From fifteen or sixteen to thirty, I don’t think I cried one time. Not when my cat died. Not when a woman I was dating was killed. And not when my mom died.
Starting in my thirties, the tears began to flow. First, only at the movies. Then, at plays. To songs. Not at my own wedding, but, eventually, at weddings. And funerals. Oh yeah – at funerals. By the time I reached the middle of my forties, I was fully in touch with my sadness. Sadness about losses I’ve suffered and sadness about losses to come. My sense of my own mortality kicked in, and I found myself easily brought into contact with the painful – if ultimately necessary – awareness of all I’ve lost, all I’ll never have.
I’m not moaning. This isn’t bad. I understand – well and truly – that the flip side of everything is, well, everything else. This is why some people have such a hard time making decisions, I think – because they understand that, as much as they’re deciding to do one thing, they’re also deciding not to do… everything else. Every choice represents loss. Every experience represents a reminder of all the other experiences I, by definition, can’t have.
So, back in the before times, I already was crying a lot. Most movies would make me cry, and not a few ads. But since March, I find myself crying not just often, but at the drop of a proverbial hat. So many things remind me of how much we all have lost.
The other day, because reasons, I googled “Colin Hay Overkill.” You remember the song, by Men at Work.
Or maybe you don’t. It had a brief resuscitation on Scrubs…
and then, it came up in conversation the other day. What I found when I googled it? A portal to the rabbit hole of tears that is choir singing.
First, there was Colin Hay, just three or four years ago (when he was in his mid-, not his late, 60s) leading a choir of Brooklyn hipsters in a rendition of the song.
That alone made me tear up. For all the usual reasons: lots of people teaming up to make art is, in and of itself, moving to me. It reminds me of my adolescent experiences of… belonging… in the cult-like youth group in which I participated. I don’t exactly miss that – it was, after all, cult-like.

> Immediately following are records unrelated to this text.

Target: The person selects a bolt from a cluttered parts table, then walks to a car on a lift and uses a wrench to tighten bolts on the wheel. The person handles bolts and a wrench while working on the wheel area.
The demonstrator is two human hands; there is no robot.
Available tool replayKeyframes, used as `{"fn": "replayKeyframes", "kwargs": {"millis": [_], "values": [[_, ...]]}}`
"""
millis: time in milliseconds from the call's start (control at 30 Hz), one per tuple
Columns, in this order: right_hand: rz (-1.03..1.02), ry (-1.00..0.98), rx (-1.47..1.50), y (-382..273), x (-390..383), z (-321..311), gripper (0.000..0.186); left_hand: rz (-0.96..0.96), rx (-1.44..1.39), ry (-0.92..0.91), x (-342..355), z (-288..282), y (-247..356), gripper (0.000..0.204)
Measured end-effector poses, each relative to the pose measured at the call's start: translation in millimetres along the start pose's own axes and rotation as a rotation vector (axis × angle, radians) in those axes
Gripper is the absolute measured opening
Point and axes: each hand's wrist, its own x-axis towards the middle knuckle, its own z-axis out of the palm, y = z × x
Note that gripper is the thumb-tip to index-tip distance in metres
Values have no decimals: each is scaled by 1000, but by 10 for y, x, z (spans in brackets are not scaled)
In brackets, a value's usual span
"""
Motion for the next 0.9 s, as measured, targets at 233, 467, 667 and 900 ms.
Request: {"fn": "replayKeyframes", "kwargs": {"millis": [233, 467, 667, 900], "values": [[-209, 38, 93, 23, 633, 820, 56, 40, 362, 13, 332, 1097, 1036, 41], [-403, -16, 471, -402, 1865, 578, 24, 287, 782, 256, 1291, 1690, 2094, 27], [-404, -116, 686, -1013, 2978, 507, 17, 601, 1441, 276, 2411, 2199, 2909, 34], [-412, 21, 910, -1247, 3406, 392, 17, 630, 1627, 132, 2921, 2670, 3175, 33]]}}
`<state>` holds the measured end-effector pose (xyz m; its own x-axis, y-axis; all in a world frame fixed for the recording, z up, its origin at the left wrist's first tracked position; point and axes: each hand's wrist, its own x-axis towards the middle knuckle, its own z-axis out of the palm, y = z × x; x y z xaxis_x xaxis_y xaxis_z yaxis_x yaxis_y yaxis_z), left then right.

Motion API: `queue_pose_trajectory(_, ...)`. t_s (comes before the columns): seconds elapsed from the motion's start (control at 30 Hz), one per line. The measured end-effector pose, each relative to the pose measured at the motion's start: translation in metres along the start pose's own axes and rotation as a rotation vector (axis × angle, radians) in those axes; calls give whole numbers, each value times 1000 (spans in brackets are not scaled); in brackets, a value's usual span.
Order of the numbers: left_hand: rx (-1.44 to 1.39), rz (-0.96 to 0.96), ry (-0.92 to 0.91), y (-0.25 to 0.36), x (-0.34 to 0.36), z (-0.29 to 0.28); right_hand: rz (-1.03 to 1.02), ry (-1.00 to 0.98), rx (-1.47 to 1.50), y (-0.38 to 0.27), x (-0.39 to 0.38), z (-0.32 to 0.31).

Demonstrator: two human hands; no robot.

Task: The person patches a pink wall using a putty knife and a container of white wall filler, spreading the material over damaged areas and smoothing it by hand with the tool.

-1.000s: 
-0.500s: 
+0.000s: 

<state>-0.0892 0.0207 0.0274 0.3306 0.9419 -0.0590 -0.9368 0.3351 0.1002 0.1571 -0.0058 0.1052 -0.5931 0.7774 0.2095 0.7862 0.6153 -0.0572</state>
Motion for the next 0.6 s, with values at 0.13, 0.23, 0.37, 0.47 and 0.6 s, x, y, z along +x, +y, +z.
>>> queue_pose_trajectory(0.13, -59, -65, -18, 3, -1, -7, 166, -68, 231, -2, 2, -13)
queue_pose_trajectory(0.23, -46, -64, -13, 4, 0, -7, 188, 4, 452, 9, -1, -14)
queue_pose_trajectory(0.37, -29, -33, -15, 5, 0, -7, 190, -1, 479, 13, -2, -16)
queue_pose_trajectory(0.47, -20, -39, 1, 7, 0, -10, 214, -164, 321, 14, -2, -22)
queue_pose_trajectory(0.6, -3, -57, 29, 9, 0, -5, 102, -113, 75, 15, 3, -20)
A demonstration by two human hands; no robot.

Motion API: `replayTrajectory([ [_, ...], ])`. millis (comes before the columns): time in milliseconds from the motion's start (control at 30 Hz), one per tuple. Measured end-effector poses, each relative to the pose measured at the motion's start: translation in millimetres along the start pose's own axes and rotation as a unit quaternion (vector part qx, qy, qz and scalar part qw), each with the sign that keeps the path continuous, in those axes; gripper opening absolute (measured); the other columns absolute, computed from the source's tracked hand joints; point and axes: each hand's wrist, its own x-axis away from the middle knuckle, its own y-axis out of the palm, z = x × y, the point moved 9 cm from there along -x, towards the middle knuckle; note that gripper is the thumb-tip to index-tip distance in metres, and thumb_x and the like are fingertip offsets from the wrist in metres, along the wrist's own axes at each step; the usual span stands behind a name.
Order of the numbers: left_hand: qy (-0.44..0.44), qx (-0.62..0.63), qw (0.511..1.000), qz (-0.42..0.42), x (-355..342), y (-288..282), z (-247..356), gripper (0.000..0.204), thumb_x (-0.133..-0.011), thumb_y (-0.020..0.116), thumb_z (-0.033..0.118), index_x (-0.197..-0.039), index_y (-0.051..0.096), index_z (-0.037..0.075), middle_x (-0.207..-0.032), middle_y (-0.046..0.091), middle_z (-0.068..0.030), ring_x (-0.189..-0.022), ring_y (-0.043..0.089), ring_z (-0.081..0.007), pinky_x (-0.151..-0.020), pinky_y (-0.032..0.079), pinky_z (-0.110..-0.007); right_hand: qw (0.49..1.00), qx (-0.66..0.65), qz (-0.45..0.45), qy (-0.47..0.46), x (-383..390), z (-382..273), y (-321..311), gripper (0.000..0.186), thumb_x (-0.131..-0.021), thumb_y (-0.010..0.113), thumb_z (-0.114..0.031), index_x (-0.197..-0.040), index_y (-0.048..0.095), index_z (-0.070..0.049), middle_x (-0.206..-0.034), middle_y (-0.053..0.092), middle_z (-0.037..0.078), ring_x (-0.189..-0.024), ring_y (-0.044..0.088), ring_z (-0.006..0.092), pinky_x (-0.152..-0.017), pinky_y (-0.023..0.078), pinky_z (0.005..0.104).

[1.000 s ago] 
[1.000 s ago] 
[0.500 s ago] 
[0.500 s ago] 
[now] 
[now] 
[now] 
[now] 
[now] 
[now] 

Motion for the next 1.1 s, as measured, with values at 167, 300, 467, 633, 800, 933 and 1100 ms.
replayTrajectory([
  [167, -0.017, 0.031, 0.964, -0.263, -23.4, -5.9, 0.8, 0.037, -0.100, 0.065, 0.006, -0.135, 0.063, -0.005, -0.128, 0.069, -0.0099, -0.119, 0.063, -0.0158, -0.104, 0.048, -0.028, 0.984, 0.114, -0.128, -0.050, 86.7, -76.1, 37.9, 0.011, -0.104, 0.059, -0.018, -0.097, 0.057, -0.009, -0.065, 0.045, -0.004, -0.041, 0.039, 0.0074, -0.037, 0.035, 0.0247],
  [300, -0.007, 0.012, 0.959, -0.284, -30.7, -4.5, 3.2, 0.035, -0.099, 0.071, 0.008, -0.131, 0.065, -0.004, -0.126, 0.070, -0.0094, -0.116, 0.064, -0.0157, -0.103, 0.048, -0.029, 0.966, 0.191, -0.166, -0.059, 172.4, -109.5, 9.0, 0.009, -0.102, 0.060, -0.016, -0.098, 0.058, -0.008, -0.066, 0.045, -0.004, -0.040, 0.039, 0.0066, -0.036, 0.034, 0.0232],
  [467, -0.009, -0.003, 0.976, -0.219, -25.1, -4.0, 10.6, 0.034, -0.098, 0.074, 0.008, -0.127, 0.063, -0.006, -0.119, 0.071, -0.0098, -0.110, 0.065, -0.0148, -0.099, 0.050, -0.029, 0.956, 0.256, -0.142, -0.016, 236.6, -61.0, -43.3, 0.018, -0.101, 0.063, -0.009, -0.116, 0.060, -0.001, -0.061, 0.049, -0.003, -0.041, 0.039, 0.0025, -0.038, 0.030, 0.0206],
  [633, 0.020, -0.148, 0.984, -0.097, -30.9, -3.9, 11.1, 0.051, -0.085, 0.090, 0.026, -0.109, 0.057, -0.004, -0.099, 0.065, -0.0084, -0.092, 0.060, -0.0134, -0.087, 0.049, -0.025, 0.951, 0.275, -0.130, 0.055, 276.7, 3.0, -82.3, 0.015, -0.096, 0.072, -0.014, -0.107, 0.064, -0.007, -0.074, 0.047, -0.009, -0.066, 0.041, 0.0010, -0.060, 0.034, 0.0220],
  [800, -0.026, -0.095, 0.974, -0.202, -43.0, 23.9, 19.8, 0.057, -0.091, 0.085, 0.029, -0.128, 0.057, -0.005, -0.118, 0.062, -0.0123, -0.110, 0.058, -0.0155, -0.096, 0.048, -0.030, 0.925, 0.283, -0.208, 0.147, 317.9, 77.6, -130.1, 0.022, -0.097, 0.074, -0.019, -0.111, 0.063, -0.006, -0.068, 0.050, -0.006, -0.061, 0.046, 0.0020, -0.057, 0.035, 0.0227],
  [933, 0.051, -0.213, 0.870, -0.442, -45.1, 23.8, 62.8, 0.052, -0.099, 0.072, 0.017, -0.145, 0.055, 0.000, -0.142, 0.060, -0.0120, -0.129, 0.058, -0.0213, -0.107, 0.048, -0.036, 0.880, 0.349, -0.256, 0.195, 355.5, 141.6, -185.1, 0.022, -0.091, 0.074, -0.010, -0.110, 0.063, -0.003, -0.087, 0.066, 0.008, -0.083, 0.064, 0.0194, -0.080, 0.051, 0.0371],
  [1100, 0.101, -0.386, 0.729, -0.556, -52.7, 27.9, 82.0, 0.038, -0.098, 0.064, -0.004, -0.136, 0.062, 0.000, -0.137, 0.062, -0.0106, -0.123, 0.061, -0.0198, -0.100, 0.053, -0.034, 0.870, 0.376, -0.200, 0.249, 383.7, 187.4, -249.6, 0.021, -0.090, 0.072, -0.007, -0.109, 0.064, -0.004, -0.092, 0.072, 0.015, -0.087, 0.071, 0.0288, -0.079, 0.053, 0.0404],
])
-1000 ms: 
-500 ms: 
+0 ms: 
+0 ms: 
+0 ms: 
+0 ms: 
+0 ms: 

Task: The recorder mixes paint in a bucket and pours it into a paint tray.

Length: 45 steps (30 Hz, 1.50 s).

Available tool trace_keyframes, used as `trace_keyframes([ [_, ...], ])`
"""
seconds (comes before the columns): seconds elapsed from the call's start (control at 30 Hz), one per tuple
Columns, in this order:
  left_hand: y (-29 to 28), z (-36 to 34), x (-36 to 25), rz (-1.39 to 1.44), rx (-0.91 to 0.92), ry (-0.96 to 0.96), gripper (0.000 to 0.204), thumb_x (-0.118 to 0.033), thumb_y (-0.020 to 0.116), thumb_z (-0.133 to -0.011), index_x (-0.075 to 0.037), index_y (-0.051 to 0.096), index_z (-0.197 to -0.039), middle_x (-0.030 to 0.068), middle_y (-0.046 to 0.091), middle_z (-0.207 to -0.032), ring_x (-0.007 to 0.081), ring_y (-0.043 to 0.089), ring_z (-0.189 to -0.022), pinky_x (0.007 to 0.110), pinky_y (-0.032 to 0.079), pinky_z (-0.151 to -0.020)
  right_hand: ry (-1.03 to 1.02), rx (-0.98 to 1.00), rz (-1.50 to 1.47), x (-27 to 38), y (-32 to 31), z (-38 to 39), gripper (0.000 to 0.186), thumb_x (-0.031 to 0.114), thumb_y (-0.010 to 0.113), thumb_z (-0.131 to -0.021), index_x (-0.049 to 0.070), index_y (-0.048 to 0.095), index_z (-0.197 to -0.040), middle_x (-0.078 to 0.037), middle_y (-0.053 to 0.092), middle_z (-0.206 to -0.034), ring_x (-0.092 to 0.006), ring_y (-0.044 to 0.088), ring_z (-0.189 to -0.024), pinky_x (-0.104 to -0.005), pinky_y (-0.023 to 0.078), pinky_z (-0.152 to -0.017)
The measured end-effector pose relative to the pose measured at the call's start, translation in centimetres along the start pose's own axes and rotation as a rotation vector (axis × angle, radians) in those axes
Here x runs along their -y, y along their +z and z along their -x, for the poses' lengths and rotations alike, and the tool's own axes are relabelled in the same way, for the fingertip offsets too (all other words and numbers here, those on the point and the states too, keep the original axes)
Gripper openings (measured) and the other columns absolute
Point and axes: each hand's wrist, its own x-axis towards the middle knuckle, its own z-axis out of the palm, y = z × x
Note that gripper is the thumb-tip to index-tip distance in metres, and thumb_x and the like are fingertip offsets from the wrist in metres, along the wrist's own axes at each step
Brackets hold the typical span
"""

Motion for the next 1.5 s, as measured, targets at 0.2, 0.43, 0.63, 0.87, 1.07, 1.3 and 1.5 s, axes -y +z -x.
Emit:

Many of my friends from then remained in that cult-like world throughout their adult lives. And I don’t, particularly, envy them. Actually, that’s not quite right: I do envy them. Just not completely. I envy them the ways in which they’ve maintained a sense of community and belonging throughout their lives. I just don’t envy the flip side of that belonging and community – the necessary superiority to, exclusion of, those who aren’t “in the club.”
But one of this adolescent cult’s rituals was group singing. It’s not an accident that the Hare Krishnas recruit with song. “Belonging” is a powerful feeling, and music brings it incredibly effectively.
So watching an aging but well preserved Colin Hay sing this song from my teenage years – and doing it with a couple hundred beautiful people in their 20s, 30s, and 40s? That’s a complicated brew of nostalgia and loss and aging and death for this guy in his 50s. And my tears did, indeed, flow.
I didn’t stop, there, though. I thought to myself – “Oh, this seems to be a thing, this ‘Choir! Choir! Choir!’ thing.” And sure enough, it is. I watched over two thousand Canadians of all ages sing “Dancing Queen.”
I watched a few hundred hipsters and yuppies accompany Rick Astley, in a surreal Rick-rolling of… well, I suppose, of Rick Astley.
And it all just makes me cry. For all the usual reasons – seeing people happily together inevitably puts me in touch with my loneliness, and sadness. My existential, essential, inescapable loneliness and sadness. Not about anything I lack, exactly – my life is big, rich, highly social, and filled with love and friendship, family, friends, and lovers, colleagues and companions and all sorts of others. No, it’s more just the loneliness and sadness with which my existence naturally endowed me, my irremediable loneliness and sadness.
And, of course, there are new reasons to cry when watching choirs sing, now.
Look at these crowds of people, touching, breathing on one another, singing to one another. Enjoying one another’s physical presence and intimacy – so effortlessly. I fear we, I, may have lost this particular type of intimacy forever.
And if not forever, for a long, long, time.
[Postcript: my rabbit hole continued. Lots more songs. Lots more tears.]
I used to sing in choirs too. Not necessarily cult like choirs, on the contrary, choirs meant to bring people together from different horizons and meant to help people connect, understand and love each other despite differences, nationalities, races, religions and everything you could think of, Choirs have provided me with some of the most potent experiences I have lived, beside sex and giving birth.
And today, I can completely relate to the loneliness you describe, the utter loneliness you feel deep inside, even though you could be surrounded by millions of people. I am alone tonight. I wish I wasn’t. Such is life.
Tomorrow I’ll be back to feeling jollier, hopefully.
Unfortunately, with the virus becoming more active around us again on this side of the Atlantic, I don’t think choirs are going to be singing together any time soon. Who knows, maybe when I have more free time we will be able to sing together and make beautiful harmonies again? Time will tell.
It was good reading you XO
I have just found this blog. I find myself responding, resonating, with the memory power of singing with others, and finding, again, the gap that exists in me without it.